First there’s a redistribution, then duplicate rows are removed:
Efficient, if there are just a few rows per value [per AMP].
Spool size is always about the same, but may be extremely skewed → 2646: No more Spool Space
Explain Group By:
3) We do an all-AMPs SUM step to aggregate from … by way
of an all-rows scan with no residual conditions, and the grouping
identifier in field 1025. Aggregate Intermediate Results are
computed globally, then placed in Spool x.
First each AMP removes duplicate rows locally (first aggregate) and hashes/redistributes the resulting
rows, then there’s a second aggregation to remove duplicate rows:
Efficient, if there are lots of rows per value [per AMP].
Large number of rows per value Spool → small spool size
Small number of rows per value Spool → large spool size
Spool is never skewed.
Other interesting fact quoted from this article/discussion
INDEXING: Take a look at your indices to make sure that they’re all covering the columns that you’re selecting out of the tables. You’ll want to aim to get all the columns included in JOINs and WHERE clauses within the indices. All other columns that are in the SELECT statements should be INCLUDEd, or covered, by the index.
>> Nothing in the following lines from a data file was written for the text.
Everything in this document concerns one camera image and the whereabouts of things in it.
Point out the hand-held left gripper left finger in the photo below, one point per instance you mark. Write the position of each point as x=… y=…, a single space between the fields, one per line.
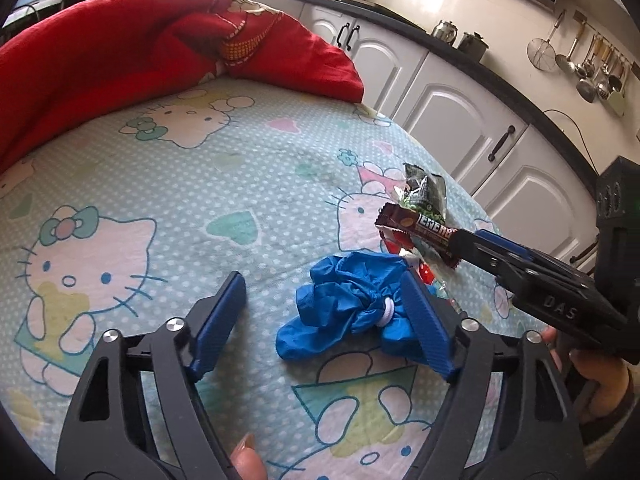
x=220 y=325

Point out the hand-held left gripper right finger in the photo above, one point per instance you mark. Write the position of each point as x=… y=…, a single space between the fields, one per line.
x=425 y=330

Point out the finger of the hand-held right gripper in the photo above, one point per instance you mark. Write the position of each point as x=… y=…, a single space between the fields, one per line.
x=480 y=252
x=507 y=244

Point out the brown chocolate bar wrapper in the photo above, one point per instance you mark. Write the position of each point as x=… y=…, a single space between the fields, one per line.
x=415 y=225

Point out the blue disposable glove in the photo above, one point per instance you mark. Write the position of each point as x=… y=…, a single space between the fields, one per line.
x=330 y=300

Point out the person's right forearm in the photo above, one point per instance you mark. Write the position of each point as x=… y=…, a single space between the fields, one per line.
x=615 y=432

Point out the person's right hand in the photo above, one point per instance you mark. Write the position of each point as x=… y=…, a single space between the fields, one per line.
x=597 y=377

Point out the person's left hand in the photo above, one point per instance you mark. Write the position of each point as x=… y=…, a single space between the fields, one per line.
x=248 y=460

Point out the red white candy wrapper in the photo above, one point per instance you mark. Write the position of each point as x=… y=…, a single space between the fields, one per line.
x=425 y=270

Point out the black green snack wrapper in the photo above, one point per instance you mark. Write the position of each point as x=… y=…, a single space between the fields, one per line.
x=425 y=190

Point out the cartoon cat printed bed sheet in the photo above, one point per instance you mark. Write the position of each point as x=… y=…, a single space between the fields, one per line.
x=200 y=200

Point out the white kitchen cabinet row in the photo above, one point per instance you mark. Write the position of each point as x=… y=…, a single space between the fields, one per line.
x=450 y=100

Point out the row of hanging kitchen utensils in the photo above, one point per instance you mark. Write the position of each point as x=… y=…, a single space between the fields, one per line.
x=544 y=54

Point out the dark lidded pot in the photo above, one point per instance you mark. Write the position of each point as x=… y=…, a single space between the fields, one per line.
x=472 y=45

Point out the steel kettle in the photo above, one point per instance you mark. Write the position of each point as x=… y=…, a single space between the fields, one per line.
x=445 y=30

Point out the red blanket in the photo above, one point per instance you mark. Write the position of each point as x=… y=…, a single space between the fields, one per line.
x=125 y=60
OPERATORS: See if you can get rid of the not equals (“<>”) operators, in favor of a single greater than or less than operator. Can this statement
and T.CurrentHorizon <> 0 be changed to this
and T.CurrentHorizon > 0?
JOINS: Get rid of the subqueries that are JOINing to tables outside of themselves. For instance, this line
and FV2.elementId = FV.elementID might be causing some problems. There’s no reason you can’t move that out of a subquery and into a JOIN to
dbo.aowCollectedFact FV, given that you’re GROUPing (DISTINCT) in the main query already.
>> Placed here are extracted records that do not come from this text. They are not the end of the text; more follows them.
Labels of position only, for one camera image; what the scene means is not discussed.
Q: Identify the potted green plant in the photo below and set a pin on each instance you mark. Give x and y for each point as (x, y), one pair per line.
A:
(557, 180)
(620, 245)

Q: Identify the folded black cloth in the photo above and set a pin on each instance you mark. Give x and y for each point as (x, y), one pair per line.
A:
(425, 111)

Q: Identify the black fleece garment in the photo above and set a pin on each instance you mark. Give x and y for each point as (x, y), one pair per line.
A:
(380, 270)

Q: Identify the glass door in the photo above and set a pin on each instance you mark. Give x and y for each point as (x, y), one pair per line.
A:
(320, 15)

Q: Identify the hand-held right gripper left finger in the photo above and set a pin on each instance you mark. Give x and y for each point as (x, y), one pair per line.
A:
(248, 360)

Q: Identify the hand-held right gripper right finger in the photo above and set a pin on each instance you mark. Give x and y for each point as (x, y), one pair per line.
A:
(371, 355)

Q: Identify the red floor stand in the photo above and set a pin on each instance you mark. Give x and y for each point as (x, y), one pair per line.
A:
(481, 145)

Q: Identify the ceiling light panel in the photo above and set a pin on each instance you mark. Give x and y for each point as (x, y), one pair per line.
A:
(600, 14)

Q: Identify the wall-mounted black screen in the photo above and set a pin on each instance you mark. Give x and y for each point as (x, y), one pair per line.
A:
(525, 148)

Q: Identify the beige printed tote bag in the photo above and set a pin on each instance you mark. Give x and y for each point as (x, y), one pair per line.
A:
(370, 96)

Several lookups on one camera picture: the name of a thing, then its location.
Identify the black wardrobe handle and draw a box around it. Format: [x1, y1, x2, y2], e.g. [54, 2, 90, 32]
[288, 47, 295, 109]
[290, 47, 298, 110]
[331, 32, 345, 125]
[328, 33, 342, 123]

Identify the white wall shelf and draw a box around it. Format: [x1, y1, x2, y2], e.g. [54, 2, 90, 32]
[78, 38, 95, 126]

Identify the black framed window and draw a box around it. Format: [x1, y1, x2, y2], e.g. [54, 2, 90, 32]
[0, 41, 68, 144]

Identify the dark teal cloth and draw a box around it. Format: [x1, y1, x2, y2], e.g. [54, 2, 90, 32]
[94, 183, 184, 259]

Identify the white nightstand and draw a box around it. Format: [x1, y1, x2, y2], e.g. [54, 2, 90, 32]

DISTINCT: Change it to a GROUP BY. I’ve got no reason other than, because it’s good practice and takes two minutes.
LAST NOTE: The exception to all the above might be to leave the final subquery, the
IF NOT EXISTS, as a subquery. If you change it to a JOIN, it’ll have to be a
LEFT JOIN...WHERE NULL statement, which can actually cause spooling operations. No great way to get around that one.